This was also misguided because the opera was both outside and beyond this. In two acts, Scheer’s adaptation elegantly and eloquently gets at both the personal and global tragedies and triumphs in the story. Bates’ score has a strong and energetic pace for most of the duration, and Bartlett Sher’s production is not just skillful and intelligent, but succeeds as an important dramatic voice in itself. The performance, which included notable debuts, came from deep inside the music and drama.

Making his Met debut, baritone Andrzej Filończyk is Joe, an artist and aspiring escapist who makes his way from Prague to Brooklyn in 1939. Sam is tenor Myles Mykkanen, who is slowed by childhood polio.
Joe plans on finding a way to get his remaining family, including younger sister Sarah (sung by soprano Lauren Snouffer in her house debut), out of Prague. In New York, the brothers launch The Escapist for Sam’s boss, Sheldon Anapol (the always-characterful baritone Patrick Carfizzi). Joe meets and falls in love with activist Rosa Saks (mezzo Sun-Ly Pierce), while Sam has an illicit affair with actor Tracy Bacon (baritone Edward Nelson), the radio voice of The Escapist.
For about three-quarters of the opera, all this really moves in a thrilling way that feels like modern American industrial and cultural society coming into its own in the 1940s. This is vocal writing as dialogue, and while the libretto doesn’t have the wise-ass snap of an RKO Radio Picture, Bates’ music does, even with awkward jazz-ish rhythms and phrases in the orchestra. Music director Yannick Nézet-Séguin couldn’t do much with these, yet otherwise there was great verve all night from the pit, and orchestra and singers had fine balance and a feeling of exactness in all their music.

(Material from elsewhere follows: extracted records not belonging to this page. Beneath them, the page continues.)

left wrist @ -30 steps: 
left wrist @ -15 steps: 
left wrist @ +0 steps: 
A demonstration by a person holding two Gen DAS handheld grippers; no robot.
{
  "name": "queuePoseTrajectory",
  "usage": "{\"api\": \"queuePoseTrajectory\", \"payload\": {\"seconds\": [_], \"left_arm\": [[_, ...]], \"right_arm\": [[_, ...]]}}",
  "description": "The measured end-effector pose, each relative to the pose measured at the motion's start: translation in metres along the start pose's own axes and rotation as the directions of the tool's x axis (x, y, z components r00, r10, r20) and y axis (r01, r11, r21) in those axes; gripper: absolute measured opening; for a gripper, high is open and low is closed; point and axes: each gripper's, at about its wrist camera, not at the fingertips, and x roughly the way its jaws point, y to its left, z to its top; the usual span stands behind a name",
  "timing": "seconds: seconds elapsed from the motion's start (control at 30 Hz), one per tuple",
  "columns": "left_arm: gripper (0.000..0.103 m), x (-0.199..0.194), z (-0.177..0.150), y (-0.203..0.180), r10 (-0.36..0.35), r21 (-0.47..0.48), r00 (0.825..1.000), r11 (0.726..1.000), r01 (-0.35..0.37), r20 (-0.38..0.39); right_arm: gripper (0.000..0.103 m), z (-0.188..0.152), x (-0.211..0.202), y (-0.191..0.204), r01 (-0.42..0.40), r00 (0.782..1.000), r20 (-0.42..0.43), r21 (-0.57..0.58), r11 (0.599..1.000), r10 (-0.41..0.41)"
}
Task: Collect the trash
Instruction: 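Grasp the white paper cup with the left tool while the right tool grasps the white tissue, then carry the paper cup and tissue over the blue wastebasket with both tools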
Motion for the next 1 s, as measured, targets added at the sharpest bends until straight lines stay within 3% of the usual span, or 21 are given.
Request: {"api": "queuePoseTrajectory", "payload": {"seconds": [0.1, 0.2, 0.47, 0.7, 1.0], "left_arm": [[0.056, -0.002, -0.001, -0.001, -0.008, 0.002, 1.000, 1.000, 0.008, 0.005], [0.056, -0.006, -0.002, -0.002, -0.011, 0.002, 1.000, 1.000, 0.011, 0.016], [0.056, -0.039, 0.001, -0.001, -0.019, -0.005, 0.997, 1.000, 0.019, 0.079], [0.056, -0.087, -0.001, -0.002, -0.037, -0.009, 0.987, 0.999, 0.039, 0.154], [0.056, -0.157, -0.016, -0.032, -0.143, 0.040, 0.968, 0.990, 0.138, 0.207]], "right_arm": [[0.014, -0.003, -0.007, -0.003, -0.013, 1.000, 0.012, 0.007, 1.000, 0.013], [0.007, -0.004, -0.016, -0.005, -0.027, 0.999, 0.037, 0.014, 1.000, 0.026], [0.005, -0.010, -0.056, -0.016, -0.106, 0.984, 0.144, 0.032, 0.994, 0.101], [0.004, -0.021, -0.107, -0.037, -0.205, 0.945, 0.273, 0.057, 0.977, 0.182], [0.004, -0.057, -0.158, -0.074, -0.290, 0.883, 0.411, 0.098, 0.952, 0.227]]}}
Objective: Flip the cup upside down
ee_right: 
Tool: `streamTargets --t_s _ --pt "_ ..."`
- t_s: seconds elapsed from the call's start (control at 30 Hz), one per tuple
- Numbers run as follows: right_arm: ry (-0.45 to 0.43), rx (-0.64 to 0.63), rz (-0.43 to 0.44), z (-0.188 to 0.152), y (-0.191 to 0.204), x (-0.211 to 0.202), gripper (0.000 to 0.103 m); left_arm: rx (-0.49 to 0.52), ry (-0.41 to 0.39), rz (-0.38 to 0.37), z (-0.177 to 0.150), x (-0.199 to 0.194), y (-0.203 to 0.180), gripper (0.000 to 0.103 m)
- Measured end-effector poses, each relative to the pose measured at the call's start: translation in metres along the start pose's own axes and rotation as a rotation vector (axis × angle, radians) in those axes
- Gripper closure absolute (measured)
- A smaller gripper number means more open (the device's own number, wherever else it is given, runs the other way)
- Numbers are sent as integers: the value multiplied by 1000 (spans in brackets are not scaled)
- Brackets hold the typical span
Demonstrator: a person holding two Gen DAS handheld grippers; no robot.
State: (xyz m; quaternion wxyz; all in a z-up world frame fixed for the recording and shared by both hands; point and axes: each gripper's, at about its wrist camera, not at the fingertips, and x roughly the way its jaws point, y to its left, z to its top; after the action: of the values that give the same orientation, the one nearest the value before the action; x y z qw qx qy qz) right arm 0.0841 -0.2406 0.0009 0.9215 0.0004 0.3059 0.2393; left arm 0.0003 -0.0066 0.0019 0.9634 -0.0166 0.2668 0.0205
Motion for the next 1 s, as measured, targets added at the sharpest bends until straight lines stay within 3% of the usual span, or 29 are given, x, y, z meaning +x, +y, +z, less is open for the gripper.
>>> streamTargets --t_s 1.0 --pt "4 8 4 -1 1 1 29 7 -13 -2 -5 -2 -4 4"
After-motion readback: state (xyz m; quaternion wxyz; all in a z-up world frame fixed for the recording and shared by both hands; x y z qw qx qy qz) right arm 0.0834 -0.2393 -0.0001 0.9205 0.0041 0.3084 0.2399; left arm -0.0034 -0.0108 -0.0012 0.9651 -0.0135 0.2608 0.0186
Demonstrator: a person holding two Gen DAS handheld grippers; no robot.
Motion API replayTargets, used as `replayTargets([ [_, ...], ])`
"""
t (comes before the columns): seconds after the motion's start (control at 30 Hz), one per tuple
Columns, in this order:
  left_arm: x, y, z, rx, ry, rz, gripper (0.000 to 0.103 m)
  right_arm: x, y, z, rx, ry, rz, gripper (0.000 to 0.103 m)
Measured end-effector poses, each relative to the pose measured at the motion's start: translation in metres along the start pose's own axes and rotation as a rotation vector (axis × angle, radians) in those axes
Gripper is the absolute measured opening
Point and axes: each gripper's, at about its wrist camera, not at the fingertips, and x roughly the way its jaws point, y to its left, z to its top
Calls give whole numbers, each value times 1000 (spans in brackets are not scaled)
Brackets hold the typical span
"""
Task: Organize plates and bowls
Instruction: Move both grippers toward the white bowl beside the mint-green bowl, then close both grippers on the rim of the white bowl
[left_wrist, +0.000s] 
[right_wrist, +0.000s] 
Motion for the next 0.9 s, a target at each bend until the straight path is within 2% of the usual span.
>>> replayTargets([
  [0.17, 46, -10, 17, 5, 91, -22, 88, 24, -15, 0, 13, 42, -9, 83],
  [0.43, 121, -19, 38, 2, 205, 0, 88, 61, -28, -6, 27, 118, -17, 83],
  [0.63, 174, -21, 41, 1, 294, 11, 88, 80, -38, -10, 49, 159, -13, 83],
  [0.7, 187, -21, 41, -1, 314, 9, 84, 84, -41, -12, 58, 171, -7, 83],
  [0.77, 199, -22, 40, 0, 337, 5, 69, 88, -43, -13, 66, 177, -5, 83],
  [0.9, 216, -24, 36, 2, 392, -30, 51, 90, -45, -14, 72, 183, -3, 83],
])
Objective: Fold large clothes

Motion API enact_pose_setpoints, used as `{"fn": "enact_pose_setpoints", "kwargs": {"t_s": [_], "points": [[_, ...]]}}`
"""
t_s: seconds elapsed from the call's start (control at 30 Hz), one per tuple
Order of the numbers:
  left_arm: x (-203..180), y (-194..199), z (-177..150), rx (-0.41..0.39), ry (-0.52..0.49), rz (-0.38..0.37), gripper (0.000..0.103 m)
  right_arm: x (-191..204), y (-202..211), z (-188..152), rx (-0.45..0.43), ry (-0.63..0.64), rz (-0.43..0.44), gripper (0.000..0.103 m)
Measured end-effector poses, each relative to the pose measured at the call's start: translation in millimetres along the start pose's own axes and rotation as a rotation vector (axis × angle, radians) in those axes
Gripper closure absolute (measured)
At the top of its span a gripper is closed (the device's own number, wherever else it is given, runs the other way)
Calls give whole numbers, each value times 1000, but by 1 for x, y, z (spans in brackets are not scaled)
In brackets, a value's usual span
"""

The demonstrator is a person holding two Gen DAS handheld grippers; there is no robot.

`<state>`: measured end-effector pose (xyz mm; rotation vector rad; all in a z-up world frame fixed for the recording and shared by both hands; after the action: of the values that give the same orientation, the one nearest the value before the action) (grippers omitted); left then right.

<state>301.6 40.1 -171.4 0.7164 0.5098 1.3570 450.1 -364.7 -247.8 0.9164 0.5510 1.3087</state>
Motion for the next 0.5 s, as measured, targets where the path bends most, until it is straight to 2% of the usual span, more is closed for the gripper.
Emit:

The opening, literal, darkness of Prague gives way to a bright feeling in New York. Filończyk held on to the urgency his character faces, even through the excitements of the creation and popular success of The Escapist. Mykkanen was a fine complement, his part more lyrical against the forcefulness for Joe. While the latter is thinking of and singing about the past and his family in Europe, the former is thinking and singing about the possibilities of the future.
That’s the core of the drama, and the collision of the two produce some marvelous and wrenching moments. The big party scene that in the novel is an amazing look at American popular culture is in the opera an Act I art gallery fundraiser, hosted by Rosa. She is trying to finance the ship Ark of Miriam to carry refugee children, including Sarah, to America. It features Salvador Dali (tenor Efrain Solis, looking the part in his debut), and is where Joe and Rosa meet and first fall in love.
This is also the first of the very few aria-like moments. Rosa sings about the ship, and rescue, and the music slows down and opens up for the first time. There is finally a shapely vocal line that displays the voice, and Pierce sang with a lovely color and a feeling of grounding and grace. This is the musical high point of Kavalier & Clay and shows what had been missing up to that moment, the feeling that there wasn’t much real singing going on.

Bates’ pace precludes a lot of the possible pleasure of the voice and vocal expression. The balance between that and select big dramatic moments is conceptually effective. There are further, fine ones from Joe, wrestling with his despair, and a moving duet between Sam and Rosa, as they try to figure out the future.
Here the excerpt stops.